When I was a child I was fortunate to have people in my life that told me I could be whatever I wanted to be. That if I just put my mind to it (however elusive and nebulous “it” may be), and worked hard enough, I could be “it.” Sure, there would be some hardships along the way, but with a little perseverance, I was sure to overcome and reach the mountaintop of success. What these well wishers failed to tell me is that sometimes the biggest obstacle to becoming what you want to be is in fact trying to figure out what it is you want to be.
Unfortunately, I did not realize this until adulthood. You see, I decided in elementary school that I wanted to be a lawyer after watching an episode of Matlock. I know! I know! Matlock is NOTHING like being a real lawyer. But I wanted to vindicate the falsely accused and bring justice to the true criminal just like Matlock. So enthralled by Matlock, I even named my dog after him! Since being a lawyer is seen as a lofty profession in society, I received nothing but encouragement from adults and peers alike. I was so committed to this goal, that even when I began to doubt it, I quickly disregarded those feelings because I felt too invested in pursuing this career path. After all, I had majored in religious studies and Africana studies; how was I going to get a job with that degree?! Furthermore, I was under the impression that successful people had lifelong passions for their careers. Being a lawyer was the only career I had been passionate about. I couldn’t change career choices now. . .or so I thought.
It occurred to me that I was not being entirely rational. While it is certainly true that some people choose a career path as a child and stick with it, I should not oblige my 30 year old self to a dream created by my elementary age self, especially if it was no longer working for me. Although releasing a dream held so long was not easy, holding on to it was even harder. When I released it, and other assumptions I carried, I discovered two truths: (1) Success occurs in a multiplicity of ways, and (2) passion transcends careers.
Success Occurs in Many Ways
I thought being successful meant having a dream for many years, working hard at it, and then achieving it. But that need not be true for everyone. We are complex beings, and what interests and motivates us today may not be the same tomorrow. If your current “success plan” does not appear to be working for you, then don’t be afraid to abandon it and go toward where your heart is compelling you. Don’t let society’s artificial life markers impede your progress either. You may not have the educational background to do what you desire; become your own tutor, and do it anyway!

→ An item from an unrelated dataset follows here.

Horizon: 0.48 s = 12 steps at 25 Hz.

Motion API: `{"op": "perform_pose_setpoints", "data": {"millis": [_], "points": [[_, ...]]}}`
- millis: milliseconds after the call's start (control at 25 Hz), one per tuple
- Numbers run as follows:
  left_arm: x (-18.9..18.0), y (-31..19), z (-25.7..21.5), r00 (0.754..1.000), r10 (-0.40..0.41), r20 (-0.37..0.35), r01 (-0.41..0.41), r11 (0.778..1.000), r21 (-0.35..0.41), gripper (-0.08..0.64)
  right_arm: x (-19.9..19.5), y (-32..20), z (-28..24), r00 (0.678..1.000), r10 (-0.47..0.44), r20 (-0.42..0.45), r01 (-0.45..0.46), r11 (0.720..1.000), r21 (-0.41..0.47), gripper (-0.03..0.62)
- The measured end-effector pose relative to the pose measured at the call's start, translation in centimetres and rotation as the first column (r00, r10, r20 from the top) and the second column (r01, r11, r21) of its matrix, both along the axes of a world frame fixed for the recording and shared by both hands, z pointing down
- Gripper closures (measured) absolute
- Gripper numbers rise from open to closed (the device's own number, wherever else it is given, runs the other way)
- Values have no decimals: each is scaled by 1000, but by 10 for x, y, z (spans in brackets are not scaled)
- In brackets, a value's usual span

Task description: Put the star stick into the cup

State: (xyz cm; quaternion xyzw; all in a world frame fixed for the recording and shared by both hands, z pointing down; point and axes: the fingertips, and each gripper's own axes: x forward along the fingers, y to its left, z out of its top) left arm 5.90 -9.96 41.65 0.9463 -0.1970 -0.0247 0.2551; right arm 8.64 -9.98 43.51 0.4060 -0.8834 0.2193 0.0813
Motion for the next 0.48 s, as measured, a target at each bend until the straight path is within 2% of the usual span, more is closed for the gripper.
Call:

Passion Transcends Careers
The idea of changing careers seemed frightening to me because I did not have the educational background, nor did I have lifelong passion for my new career. Aren’t those two necessary ingredients to success? However, I realized that the passion one needs for success is not necessarily inextricably connected to a particular career. Rather, it is a passion in an overall objective that is required. I was drawn to being a lawyer because I wanted to help those ostracized by society and protect them from injustice. There are many careers that will help me achieve this objective. By letting go of one career I’ve opened up myself to many different avenues that will allow me to achieve this goal. In other words, by letting one dream die, I was actually able to free my passion to flourish in various ways, not just one. Likewise, I hope that you allow your passions to transcend your career. If you find yourself compelled to another career, don’t be afraid; follow your heart.
Now, financing your dream is another matter, but that’s for the next post…
–Until Next Time–
Palooke
So far you’re two for two with writing exactly how I feel. You’re in my head!!
Thank you for sharing. I went throughout life living my passions. I am 63 and getting to change career, once again. The money will be there when you really need it.
Brooke I enjoy reading your blog; it is so ironic that two days ago I went on line to look up how to start a blog…
Thank you Risa! I knew I wasn’t the only person feeling this way!
Ms. Pat, go for it. I would like to read it! What will you write on?
This was a great post, and closely paralleled some of the same conflicts I went through. What I’ve learned is that sometimes following your passion means choosing a career that doesn’t even exist yet! I ventured off and started my own company providing free tutoring support to underprivileged students, and it’s been rewarding every day. But I can guarantee you 10 years ago I would have never thought I’d be doing this!
You absolutely right Melvin! Sometimes the job we’re looking for has yet to be created because we are meant to create it. I certainly would not have foreseen myself working the jobs I have now, but I’m just glad I am open enough to the changes of life and what God has for me that I can accept the new opportunities that have come my way.